Além das dicas, há uma imensidão de técnicas, práticas e conhecimento. Um bom resumo de 25 anos de tecnologia educativa foi publicado recentemente enquanto livro em PDF gratuito pela Athabasca University Press. Nas comunidades e coleções do Repositório Aberto da UAb encontram uma infinidades de recursos e trabalhos sobre os mais variados aspetos da área. E tanto no YouTube como em muitas outras plataformas e sítios Web encontrarão sugestões, instruções, exemplos, indicações, de uma multiplicidade de técnicas e meios.
Por exemplo, podem usar o Twine para os alunos criarem histórias interativas online; mapas mentais partilhados para irem acompanhando o processo de extração de significado por parte dos alunos de um conjunto desorganizado de espécimes de documentação; ter portfólios interligados de páginas Web e documentos partilhados para acompanhar trabalhos de equipa distribuídos; e muito mais.

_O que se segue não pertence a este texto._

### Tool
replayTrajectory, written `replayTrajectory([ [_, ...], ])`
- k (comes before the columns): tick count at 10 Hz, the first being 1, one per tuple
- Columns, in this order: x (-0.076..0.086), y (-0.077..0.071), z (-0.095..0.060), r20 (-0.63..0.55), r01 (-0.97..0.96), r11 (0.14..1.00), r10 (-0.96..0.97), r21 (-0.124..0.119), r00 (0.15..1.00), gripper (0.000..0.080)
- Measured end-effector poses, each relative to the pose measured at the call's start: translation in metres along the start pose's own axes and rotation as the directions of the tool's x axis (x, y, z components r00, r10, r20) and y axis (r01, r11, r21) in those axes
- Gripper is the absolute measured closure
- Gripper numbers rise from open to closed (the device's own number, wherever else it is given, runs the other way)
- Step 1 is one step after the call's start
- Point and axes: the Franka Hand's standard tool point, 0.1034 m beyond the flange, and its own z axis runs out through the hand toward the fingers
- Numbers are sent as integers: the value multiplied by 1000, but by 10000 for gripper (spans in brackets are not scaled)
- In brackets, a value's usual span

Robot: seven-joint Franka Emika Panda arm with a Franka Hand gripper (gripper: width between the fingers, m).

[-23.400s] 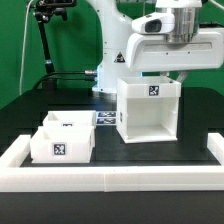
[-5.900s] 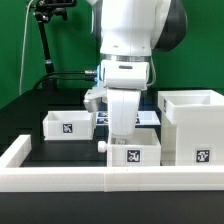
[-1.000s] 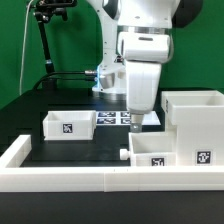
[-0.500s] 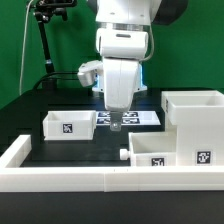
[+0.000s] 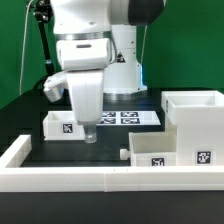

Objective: Assemble drawer

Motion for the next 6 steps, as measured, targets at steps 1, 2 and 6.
replayTrajectory([
  [1,-5,-1,7,-43,8,1000,-7,10,999,150],
  [2,-4,0,13,-69,-3,1000,5,22,998,150],
  [6,35,3,31,-85,-23,999,27,46,996,150],
])
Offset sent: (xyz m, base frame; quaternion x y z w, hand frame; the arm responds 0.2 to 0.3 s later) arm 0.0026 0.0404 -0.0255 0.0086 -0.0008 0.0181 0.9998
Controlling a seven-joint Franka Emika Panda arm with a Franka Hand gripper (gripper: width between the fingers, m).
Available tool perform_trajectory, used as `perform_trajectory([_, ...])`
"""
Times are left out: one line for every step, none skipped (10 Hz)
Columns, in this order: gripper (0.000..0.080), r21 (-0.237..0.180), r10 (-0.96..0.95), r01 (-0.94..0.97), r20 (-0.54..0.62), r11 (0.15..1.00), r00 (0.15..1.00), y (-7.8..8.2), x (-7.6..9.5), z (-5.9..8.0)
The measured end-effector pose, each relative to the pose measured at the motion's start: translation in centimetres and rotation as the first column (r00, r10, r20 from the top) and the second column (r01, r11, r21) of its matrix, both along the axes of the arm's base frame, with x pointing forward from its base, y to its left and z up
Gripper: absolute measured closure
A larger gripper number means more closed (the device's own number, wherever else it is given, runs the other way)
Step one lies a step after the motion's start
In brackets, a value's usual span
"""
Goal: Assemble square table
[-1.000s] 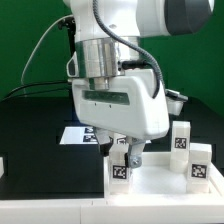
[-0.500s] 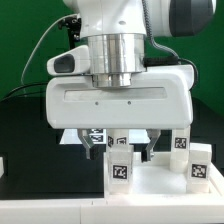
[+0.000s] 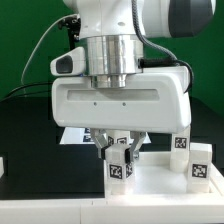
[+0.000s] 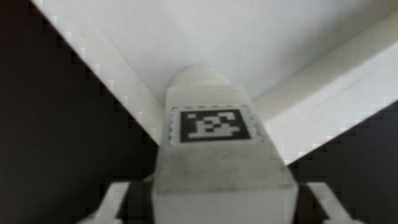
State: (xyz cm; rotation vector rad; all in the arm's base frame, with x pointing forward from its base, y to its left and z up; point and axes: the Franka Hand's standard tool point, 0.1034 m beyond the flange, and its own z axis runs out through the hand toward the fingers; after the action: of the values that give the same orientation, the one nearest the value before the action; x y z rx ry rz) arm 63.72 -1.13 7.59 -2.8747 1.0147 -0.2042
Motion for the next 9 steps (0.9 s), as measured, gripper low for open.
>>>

6.ª - Sejam académicos também ao refletir sobre e-learning, usem o sentido crítico, não caiam no achismo

Demasiadas pessoas que evitam opiniões desinformadas ou ignorantes na sua área chegam ao ensino, à educação, à aprendizagem, cheias de certezas. As ciências da educação já têm cerca de 100 anos de evolução enquanto ciência. Há construção de saber. Há uma enorme comunidade que estuda, investiga, publica resultados e tenta reproduzi-los. Pormenores como estabelecer a duração dos vídeos conforme o objetivo, a sua estrutura, a utilização deles no contexto de uma disciplina, a forma de escrever, etc.... para tudo isto há investigação. O Google Scholar ajuda e vale a pena, como em todas as áreas científicas, explorar a literatura da área para irmos ficando cada vez mais informados.

Colegas, vale a pena enveredar pelo ensino à distância.
E quem sabe, até possam no futuro usá-lo em combinação com as aulas presenciais, para extrair de ambas o máximo valor.